_Exercise directions_
Your answer must be every line of the data that contains "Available".

Data extracted from a collection:
--
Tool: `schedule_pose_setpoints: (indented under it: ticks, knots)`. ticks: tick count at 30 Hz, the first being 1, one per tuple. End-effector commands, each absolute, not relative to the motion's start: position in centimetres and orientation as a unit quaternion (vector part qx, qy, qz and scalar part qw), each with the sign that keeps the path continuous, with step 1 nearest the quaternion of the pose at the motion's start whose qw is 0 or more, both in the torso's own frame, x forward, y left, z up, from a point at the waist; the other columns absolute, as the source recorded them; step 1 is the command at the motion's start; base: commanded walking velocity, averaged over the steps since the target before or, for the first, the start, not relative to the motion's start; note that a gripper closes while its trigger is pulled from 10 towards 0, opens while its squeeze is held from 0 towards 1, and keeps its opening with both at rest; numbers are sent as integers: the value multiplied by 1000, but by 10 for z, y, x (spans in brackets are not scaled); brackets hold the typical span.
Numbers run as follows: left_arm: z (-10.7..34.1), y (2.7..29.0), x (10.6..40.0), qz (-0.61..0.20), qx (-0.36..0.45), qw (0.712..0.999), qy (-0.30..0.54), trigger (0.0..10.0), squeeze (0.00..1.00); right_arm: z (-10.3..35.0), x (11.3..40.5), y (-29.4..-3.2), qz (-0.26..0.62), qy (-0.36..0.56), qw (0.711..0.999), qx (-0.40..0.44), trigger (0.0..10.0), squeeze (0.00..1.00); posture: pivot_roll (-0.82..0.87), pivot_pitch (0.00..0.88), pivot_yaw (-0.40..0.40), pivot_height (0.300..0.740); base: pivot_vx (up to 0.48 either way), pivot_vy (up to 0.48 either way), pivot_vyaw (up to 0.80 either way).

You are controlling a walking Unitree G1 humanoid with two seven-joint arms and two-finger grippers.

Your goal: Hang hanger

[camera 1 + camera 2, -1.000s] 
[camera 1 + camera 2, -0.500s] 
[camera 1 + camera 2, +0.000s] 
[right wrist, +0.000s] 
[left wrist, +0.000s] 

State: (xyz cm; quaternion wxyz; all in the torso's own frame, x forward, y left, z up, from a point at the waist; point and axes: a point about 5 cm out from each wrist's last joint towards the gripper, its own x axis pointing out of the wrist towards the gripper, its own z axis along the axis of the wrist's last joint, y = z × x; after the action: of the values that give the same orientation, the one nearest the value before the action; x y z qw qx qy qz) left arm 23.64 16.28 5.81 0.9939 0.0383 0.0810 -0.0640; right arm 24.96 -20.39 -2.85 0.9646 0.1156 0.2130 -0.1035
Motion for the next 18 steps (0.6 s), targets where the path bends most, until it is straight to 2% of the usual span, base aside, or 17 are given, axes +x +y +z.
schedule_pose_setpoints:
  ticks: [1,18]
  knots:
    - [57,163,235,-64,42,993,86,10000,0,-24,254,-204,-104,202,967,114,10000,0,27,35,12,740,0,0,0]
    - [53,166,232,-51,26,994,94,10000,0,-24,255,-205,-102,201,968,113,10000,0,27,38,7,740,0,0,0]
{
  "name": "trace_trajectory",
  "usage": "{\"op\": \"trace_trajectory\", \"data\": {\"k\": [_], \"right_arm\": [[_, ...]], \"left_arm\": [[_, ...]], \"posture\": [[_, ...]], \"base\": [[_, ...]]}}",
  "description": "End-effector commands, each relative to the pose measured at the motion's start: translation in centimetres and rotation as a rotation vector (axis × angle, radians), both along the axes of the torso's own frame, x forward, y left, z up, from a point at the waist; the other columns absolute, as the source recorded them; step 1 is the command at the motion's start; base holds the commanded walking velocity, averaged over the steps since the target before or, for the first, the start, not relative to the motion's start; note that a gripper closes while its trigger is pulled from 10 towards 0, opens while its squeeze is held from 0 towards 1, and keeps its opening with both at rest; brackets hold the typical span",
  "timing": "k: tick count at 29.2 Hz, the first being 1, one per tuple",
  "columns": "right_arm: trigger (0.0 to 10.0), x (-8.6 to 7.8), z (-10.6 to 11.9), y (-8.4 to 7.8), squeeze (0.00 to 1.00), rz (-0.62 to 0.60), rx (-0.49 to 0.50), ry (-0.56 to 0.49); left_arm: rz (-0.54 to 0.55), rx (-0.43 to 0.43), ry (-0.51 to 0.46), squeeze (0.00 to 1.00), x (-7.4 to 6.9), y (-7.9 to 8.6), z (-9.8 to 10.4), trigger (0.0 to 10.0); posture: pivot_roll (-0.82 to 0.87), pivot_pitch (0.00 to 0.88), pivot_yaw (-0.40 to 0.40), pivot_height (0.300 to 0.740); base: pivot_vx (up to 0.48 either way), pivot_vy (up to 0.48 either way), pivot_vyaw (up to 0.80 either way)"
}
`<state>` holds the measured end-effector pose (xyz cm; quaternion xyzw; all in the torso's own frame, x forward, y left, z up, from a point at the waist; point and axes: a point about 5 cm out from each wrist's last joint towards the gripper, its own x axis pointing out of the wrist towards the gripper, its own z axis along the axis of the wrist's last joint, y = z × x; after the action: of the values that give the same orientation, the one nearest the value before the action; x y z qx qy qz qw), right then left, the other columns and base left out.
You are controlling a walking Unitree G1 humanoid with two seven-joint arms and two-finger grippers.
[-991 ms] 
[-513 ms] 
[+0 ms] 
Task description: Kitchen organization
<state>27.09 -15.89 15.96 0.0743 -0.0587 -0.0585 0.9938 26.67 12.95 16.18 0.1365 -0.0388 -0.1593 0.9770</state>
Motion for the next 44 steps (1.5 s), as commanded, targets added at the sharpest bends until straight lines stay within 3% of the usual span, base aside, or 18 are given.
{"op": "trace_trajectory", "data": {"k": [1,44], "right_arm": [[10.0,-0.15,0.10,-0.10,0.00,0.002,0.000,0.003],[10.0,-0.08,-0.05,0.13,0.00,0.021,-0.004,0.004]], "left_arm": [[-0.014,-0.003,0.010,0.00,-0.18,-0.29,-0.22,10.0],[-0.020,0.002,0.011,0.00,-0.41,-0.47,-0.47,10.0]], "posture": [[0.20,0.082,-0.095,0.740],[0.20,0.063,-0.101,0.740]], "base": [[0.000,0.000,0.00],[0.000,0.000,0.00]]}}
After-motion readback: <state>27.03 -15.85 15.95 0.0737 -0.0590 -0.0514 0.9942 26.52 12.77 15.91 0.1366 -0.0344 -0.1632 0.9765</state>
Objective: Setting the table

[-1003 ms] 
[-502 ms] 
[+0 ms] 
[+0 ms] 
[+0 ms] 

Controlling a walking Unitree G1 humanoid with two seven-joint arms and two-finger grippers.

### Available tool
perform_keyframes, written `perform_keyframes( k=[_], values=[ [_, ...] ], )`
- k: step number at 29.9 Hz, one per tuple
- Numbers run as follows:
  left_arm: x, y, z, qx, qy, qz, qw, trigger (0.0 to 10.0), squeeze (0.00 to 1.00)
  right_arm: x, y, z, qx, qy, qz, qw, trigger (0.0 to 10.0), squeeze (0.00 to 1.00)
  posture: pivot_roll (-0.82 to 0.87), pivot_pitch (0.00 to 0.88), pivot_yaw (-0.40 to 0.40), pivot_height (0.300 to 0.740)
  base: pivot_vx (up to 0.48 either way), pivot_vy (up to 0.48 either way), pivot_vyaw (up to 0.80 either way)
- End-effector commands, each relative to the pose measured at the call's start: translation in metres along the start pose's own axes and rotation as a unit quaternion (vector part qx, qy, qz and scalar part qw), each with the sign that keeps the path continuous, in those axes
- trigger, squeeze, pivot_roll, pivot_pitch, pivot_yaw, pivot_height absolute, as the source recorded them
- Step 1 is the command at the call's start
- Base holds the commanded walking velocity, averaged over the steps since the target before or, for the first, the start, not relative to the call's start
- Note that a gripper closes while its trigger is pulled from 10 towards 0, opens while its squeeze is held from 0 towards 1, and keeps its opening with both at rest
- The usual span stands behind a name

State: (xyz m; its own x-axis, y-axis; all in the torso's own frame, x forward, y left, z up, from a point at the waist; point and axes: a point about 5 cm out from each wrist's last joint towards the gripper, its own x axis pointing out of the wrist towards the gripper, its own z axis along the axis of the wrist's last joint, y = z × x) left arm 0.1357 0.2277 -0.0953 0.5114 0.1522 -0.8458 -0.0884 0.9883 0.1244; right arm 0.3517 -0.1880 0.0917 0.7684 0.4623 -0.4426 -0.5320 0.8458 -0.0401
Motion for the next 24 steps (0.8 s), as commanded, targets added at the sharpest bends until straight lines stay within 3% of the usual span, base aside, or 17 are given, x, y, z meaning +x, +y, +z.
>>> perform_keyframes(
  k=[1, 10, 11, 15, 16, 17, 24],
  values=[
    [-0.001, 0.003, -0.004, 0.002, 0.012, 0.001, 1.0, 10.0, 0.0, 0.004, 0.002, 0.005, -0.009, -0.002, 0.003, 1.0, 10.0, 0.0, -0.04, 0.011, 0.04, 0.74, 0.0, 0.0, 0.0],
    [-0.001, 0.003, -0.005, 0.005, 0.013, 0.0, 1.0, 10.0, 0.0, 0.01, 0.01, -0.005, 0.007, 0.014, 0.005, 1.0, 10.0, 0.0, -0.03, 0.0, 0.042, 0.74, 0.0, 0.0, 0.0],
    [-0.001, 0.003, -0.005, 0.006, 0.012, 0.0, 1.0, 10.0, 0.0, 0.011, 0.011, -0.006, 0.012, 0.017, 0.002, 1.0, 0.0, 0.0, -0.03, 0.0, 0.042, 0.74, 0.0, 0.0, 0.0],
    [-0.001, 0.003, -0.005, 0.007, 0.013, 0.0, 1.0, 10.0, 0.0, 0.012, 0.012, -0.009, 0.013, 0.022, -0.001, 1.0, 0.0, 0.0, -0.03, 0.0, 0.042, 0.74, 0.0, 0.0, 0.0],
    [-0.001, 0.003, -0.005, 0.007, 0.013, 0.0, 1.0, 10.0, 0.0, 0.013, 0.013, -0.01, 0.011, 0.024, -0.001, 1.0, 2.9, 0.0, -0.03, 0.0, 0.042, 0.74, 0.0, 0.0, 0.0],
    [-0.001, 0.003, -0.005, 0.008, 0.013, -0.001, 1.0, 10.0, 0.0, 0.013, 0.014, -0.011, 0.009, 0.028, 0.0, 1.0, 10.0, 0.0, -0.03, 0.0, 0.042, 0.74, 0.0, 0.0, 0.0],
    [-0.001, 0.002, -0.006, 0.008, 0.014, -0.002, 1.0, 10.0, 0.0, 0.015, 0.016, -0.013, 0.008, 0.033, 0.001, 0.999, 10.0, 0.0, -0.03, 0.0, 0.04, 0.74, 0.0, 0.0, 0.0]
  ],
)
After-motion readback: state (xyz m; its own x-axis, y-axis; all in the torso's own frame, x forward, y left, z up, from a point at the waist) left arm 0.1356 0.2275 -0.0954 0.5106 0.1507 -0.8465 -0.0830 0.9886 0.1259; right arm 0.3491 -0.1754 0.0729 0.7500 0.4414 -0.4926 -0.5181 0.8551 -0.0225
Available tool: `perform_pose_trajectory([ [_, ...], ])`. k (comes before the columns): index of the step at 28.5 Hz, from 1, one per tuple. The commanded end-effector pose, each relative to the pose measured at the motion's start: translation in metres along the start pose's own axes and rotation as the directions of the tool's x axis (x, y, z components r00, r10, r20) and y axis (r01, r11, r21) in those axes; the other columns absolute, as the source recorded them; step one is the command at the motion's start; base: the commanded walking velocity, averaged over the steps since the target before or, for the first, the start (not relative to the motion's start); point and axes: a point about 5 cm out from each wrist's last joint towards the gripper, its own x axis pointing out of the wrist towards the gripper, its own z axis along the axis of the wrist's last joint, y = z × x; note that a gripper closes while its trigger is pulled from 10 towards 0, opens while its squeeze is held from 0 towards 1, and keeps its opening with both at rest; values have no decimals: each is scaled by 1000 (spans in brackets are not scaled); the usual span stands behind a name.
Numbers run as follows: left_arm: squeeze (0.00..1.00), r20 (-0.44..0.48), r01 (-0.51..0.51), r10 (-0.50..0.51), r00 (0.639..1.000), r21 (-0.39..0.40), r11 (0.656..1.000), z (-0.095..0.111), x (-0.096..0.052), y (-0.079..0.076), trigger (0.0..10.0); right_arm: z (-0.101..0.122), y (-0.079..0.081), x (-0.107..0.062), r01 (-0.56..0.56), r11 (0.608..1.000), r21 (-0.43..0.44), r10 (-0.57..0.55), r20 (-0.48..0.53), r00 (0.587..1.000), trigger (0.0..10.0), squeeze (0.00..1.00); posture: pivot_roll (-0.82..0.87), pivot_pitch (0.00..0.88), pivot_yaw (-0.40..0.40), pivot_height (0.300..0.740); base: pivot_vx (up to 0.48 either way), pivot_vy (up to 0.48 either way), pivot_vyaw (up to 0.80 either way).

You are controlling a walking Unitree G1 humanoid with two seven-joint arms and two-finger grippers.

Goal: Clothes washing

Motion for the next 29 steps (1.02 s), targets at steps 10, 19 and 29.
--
_Task answer_
### Available tool
Available tool: `perform_pose_trajectory([ [_, ...], ])`. k (comes before the columns): index of the step at 28.5 Hz, from 1, one per tuple. The commanded end-effector pose, each relative to the pose measured at the motion's start: translation in metres along the start pose's own axes and rotation as the directions of the tool's x axis (x, y, z components r00, r10, r20) and y axis (r01, r11, r21) in those axes; the other columns absolute, as the source recorded them; step one is the command at the motion's start; base: the commanded walking velocity, averaged over the steps since the target before or, for the first, the start (not relative to the motion's start); point and axes: a point about 5 cm out from each wrist's last joint towards the gripper, its own x axis pointing out of the wrist towards the gripper, its own z axis along the axis of the wrist's last joint, y = z × x; note that a gripper closes while its trigger is pulled from 10 towards 0, opens while its squeeze is held from 0 towards 1, and keeps its opening with both at rest; values have no decimals: each is scaled by 1000 (spans in brackets are not scaled); the usual span stands behind a name.

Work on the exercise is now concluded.